Müller war von 2002 bis 2012 Bischof in Regensburg, ehe er vom damaligen Papst Benedikt XVI. als Präfekt der Glaubenskongregation berufen wurde. Im September 2013 wurde der damalige Erzbischof Müller von Papst Franziskus in seinem Amt als Präfekt bestätigt. Im Februar 2014 wurde Müller zum Kardinal ernannt. Der Kardinal stammt aus Finthen, das heute zu Mainz gehört. Er habilitierte sich bei Kardinal Lehmann.

Den Angaben zufolge plant der Papst darüber hinaus die Ernennung von Kardinal Stanislaw Rylko (71), polnischer Kurienkardinal und Präsident des Päpstlichen Laienrates, zum Erzbischof von Krakau. Dieser würde das Amt des Amt 77-jährigen Stanislaw Dziwisz übernehmen, der die Altersgrenze für einen Rücktritt bereits überschritten hat.

Das Blatt bezieht sich auf einen Erlass des Papstes, nach dem die Räte für Laien und für die Familie vom 1. September an in einer neuen Behörde zusammengelegt werden sollen.
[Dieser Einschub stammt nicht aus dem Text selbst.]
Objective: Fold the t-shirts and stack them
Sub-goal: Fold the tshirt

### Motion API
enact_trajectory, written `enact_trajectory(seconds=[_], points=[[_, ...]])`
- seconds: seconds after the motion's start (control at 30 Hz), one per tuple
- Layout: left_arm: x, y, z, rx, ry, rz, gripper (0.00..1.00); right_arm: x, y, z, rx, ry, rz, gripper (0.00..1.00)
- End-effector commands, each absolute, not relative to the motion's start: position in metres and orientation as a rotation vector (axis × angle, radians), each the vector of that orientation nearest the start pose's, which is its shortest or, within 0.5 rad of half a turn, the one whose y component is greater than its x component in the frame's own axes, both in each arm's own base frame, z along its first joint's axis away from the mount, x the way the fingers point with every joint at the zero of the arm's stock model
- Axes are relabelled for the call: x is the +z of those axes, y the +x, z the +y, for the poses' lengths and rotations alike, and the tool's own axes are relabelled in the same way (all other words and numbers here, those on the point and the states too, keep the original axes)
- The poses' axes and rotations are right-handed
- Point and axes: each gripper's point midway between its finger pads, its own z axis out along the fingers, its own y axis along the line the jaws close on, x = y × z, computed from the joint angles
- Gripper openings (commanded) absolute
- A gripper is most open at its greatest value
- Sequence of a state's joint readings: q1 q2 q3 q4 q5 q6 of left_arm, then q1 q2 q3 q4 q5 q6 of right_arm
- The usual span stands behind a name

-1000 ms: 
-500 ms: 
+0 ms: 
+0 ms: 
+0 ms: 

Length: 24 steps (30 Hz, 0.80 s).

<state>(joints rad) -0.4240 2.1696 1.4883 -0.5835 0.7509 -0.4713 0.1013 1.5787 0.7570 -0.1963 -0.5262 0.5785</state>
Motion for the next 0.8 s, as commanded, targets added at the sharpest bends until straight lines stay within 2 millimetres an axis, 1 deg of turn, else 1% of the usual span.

Deren Statuten wurden vom Vatikan bereits Anfang Juni veröffentlicht. Laut "Herald" soll in die Behörde auch der Rat für Pastoral im Krankendienst eingegliedert werden. Die Einrichtung erhalte den Status einer Kongregation mit Entscheidungsfunktion. Als Leiter der neuen Kongregation werde der honduranische Kardinal Oscar Rodriguez Maradiaga (73) gehandelt, ein enger Vertrauter des Papstes und Leiter des Kardinalsrats für eine Kurienreform.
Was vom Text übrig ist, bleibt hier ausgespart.